Having the foresight and commitment to streamline your operations and build up reserves to reinvest in your community’s future is not only a good idea, it is an imperative. This point was driven home by another LeadingAge session the following morning, “The Intersection of Pricing and Marketing,” led by Larksfield Place CEO Reginald Hislop.



In that session, Mr. Hislop offered an important budgeting practice that can be used to avoid the cliché Catch 22: Fund your depreciation with cash. By building up cash reserves equal to or greater than your depreciation, you create the funds needed to keep your community both current and competitive.

The dilemma Goodwin House solved is a significant problem faced by many organizations, but if leadership uses the lessons preached by Mr. Hislop and practiced by Goodwin House, they won’t find themselves in the dilemmas we so often face.

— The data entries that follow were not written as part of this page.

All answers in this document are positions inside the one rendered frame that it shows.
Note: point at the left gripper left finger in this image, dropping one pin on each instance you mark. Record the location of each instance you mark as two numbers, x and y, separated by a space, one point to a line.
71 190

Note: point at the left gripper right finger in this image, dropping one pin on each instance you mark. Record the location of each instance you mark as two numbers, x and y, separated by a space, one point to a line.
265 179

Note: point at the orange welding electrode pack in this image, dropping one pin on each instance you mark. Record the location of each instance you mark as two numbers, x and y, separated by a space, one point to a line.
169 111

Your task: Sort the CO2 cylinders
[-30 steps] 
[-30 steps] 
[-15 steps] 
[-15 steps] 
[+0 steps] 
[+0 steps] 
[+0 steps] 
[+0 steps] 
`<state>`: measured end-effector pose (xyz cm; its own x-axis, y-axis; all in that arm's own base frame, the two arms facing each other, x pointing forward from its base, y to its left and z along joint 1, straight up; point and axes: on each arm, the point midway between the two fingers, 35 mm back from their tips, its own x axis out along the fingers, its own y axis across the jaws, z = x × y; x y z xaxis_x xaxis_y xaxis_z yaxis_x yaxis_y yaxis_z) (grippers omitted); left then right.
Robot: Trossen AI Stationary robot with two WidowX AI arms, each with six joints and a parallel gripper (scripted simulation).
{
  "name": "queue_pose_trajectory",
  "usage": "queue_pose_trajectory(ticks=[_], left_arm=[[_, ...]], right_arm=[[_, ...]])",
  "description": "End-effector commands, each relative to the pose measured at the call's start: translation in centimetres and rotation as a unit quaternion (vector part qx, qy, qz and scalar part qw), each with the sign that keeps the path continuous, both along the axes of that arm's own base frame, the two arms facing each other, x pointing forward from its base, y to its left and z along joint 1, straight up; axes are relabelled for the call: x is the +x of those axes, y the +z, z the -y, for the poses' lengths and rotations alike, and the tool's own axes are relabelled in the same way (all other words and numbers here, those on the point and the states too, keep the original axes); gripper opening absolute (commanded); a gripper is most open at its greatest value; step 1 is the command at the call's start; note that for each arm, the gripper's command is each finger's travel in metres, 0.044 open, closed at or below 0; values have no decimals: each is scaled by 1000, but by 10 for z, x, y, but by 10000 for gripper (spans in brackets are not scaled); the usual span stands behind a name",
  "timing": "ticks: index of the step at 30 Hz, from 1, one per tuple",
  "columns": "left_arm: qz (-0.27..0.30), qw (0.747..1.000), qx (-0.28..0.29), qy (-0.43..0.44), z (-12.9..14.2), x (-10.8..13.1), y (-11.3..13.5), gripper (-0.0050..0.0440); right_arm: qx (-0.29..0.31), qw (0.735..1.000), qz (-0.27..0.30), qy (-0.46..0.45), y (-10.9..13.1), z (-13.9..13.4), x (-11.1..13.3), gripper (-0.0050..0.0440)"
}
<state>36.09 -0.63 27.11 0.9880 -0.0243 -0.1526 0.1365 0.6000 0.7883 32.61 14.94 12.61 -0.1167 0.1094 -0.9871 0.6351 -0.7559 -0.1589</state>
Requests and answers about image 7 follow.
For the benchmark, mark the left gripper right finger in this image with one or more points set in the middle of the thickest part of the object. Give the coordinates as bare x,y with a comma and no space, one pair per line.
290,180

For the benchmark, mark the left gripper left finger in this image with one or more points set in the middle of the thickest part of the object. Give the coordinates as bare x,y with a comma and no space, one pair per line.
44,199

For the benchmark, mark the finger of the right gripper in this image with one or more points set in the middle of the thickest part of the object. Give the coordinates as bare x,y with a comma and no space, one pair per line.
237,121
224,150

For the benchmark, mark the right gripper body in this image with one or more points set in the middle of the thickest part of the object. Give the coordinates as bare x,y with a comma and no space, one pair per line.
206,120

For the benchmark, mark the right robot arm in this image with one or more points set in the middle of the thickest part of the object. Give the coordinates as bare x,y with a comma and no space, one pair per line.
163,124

And let’s face it: Upgrades are needed. We are in a very tight market. The people who are turning 80 this year were born in 1934, during the “birth dearth” of the great depression. But as we look five and ten years down the road, the number of people qualified to live in retirement communities will increase significantly. This generation has been in model home showrooms, knows what top-grade finishes are, expects solid-surface countertops, and is looking for their next home to be something they can be proud of and comfortable in. And that includes the community’s amenities, as well as the residences.

When that demographic shops the aisles of competing continuing care retirement communities (and they are out there today!), the customer will—time after time—choose the community that delivers the greatest value, which is the combination of both quality and price. How a community delivers on that expectation is dependent on its foresight, planning and drive to stay ahead of consumer demand—and out of a sticky situation.